Where the string "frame" occurs in a line of the data below, that line should be copied.

[Saved entries]
***
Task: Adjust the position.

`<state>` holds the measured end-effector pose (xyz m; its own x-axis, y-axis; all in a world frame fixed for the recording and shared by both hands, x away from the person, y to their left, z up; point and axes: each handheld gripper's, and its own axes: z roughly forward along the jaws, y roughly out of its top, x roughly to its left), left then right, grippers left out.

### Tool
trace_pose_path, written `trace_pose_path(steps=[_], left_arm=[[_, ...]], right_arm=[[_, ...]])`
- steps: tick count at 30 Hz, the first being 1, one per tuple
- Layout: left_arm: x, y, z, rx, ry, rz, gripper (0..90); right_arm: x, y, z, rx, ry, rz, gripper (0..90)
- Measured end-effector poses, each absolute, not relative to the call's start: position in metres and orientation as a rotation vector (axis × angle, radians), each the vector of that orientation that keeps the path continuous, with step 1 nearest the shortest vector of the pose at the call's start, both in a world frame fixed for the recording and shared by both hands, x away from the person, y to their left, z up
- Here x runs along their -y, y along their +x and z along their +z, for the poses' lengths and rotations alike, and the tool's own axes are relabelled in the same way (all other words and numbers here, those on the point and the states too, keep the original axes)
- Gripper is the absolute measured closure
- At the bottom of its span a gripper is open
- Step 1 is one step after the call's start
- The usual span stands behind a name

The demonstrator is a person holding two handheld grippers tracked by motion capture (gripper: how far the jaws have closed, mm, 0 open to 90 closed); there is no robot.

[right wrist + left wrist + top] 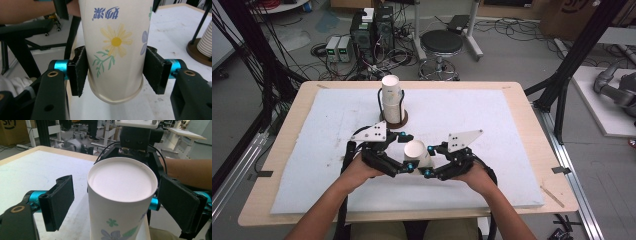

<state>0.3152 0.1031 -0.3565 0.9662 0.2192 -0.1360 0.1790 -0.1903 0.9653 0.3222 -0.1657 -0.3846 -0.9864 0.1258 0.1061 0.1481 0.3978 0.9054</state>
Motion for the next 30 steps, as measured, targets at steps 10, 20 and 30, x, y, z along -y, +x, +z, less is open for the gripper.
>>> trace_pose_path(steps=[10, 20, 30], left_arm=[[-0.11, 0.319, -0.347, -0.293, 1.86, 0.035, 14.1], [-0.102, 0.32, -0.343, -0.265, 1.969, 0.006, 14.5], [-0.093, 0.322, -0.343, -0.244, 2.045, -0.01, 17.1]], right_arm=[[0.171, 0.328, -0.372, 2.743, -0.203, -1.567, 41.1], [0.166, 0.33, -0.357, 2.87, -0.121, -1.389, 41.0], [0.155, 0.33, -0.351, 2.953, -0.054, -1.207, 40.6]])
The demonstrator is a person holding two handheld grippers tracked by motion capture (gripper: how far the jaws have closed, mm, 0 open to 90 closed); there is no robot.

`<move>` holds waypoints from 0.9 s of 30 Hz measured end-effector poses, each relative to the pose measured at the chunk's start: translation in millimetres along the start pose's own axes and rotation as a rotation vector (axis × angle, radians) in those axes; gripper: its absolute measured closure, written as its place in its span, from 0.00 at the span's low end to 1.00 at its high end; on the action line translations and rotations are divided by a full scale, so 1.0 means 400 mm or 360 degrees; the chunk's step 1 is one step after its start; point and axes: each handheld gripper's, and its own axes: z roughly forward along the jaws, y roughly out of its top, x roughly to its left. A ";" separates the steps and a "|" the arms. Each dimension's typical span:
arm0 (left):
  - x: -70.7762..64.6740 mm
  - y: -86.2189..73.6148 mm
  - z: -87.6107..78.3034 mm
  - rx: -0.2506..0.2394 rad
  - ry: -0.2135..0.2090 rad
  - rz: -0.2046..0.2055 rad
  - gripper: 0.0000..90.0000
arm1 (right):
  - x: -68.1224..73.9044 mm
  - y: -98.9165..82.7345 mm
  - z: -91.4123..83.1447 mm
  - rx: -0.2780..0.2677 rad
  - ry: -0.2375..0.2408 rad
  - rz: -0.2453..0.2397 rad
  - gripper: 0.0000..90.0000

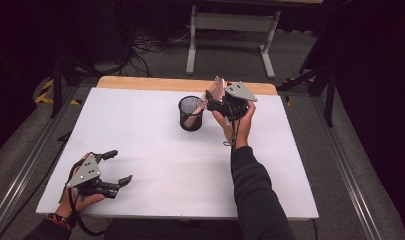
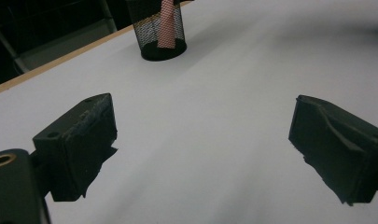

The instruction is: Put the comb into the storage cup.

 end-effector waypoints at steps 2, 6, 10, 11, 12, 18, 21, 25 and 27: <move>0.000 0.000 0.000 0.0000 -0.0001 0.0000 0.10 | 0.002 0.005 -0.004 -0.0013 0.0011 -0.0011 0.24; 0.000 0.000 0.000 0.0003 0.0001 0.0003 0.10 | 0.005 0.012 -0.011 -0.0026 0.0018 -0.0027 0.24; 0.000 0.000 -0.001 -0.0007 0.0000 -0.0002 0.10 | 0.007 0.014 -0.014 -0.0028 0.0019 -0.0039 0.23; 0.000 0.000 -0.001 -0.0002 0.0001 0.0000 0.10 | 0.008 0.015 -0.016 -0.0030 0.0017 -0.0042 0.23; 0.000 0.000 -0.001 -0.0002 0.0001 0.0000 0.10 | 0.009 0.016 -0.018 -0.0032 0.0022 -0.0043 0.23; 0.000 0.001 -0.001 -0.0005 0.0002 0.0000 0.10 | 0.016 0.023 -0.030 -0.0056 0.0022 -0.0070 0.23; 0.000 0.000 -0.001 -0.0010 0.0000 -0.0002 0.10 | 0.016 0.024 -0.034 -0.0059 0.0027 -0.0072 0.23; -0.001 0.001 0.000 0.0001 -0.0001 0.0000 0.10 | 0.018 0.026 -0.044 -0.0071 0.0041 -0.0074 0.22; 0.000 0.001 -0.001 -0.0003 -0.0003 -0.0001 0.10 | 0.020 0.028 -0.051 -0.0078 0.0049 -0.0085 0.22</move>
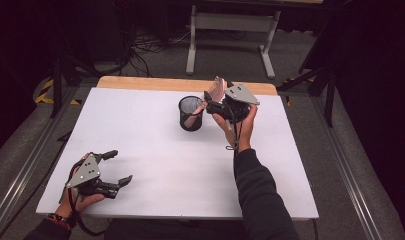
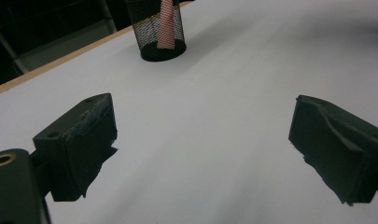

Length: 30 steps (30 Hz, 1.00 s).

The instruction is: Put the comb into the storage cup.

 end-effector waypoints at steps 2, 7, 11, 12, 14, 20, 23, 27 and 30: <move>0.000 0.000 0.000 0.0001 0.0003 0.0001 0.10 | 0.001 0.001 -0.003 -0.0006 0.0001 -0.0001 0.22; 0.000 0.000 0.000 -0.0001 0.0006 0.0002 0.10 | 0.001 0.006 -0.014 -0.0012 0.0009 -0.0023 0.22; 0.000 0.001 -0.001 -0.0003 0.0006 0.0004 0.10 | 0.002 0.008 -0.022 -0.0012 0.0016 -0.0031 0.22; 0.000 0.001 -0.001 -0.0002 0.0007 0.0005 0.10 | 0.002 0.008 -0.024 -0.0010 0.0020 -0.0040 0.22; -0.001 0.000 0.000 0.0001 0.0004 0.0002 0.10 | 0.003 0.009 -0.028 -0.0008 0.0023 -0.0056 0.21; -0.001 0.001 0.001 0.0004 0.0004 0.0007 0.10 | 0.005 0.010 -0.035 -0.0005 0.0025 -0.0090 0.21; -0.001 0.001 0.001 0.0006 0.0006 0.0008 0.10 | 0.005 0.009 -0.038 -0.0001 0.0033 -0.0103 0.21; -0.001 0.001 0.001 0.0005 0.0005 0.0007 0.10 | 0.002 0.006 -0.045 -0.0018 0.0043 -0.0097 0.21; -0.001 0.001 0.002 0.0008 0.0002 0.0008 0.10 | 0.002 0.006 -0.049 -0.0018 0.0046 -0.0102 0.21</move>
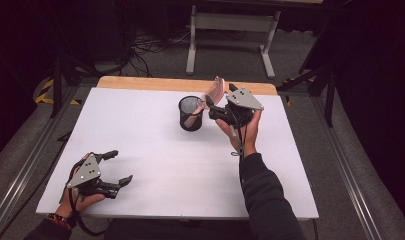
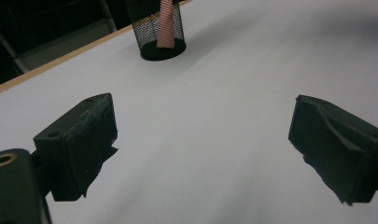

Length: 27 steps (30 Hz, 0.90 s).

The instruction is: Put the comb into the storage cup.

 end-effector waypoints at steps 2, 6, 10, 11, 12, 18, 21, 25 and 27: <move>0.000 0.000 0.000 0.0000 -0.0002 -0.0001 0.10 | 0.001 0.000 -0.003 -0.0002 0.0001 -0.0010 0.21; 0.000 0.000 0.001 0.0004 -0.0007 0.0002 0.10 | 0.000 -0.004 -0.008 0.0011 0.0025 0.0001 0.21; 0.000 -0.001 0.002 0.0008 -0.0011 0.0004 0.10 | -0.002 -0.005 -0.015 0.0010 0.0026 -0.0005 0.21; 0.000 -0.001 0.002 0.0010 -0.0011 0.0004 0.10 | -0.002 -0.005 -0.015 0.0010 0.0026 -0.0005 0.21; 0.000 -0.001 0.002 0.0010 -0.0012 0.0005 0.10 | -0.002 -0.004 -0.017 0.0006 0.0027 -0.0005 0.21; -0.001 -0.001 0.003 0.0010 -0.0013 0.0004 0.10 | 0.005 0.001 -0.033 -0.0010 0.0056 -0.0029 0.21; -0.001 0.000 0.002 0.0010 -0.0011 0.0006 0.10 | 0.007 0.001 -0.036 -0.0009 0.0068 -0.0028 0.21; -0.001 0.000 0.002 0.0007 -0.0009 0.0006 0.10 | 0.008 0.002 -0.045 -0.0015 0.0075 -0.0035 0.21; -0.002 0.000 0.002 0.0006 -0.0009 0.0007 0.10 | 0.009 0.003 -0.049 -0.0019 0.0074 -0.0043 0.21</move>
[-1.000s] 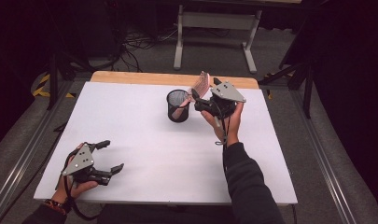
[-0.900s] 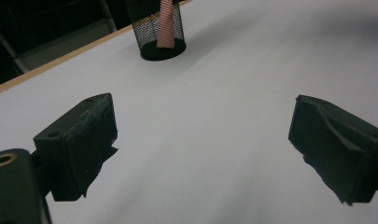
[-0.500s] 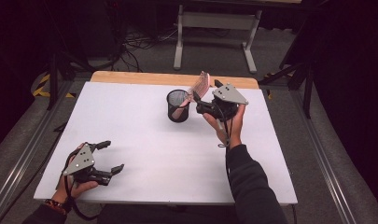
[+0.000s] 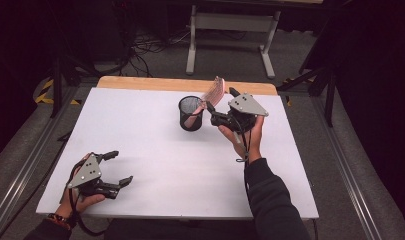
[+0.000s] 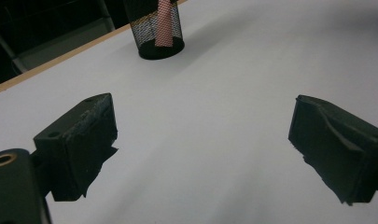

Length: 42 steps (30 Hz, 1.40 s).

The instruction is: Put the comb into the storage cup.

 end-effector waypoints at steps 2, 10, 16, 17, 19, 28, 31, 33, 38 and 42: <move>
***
## Response to the exercise
`<state>` holds the measured end-effector pose (xyz m; its own x-axis, y-axis; all in a world frame fixed for the recording and shared by both hands, x away from the person, y to their left, z up; point and axes: each handheld gripper's, and its own axes: z roughly forward along the jaws, y roughly out of its top, x roughly to its left), left then right, grippers left out.
- Measured end-effector poses, each absolute, not relative to the call's start: position in metres and orientation as a rotation vector (axis × angle, radians), each the vector of that orientation that keeps the path continuous, with step 1 nearest the shortest vector of the pose at the call's start, both in a world frame fixed for the recording and shared by both hands, x away from the person, y to their left, z up

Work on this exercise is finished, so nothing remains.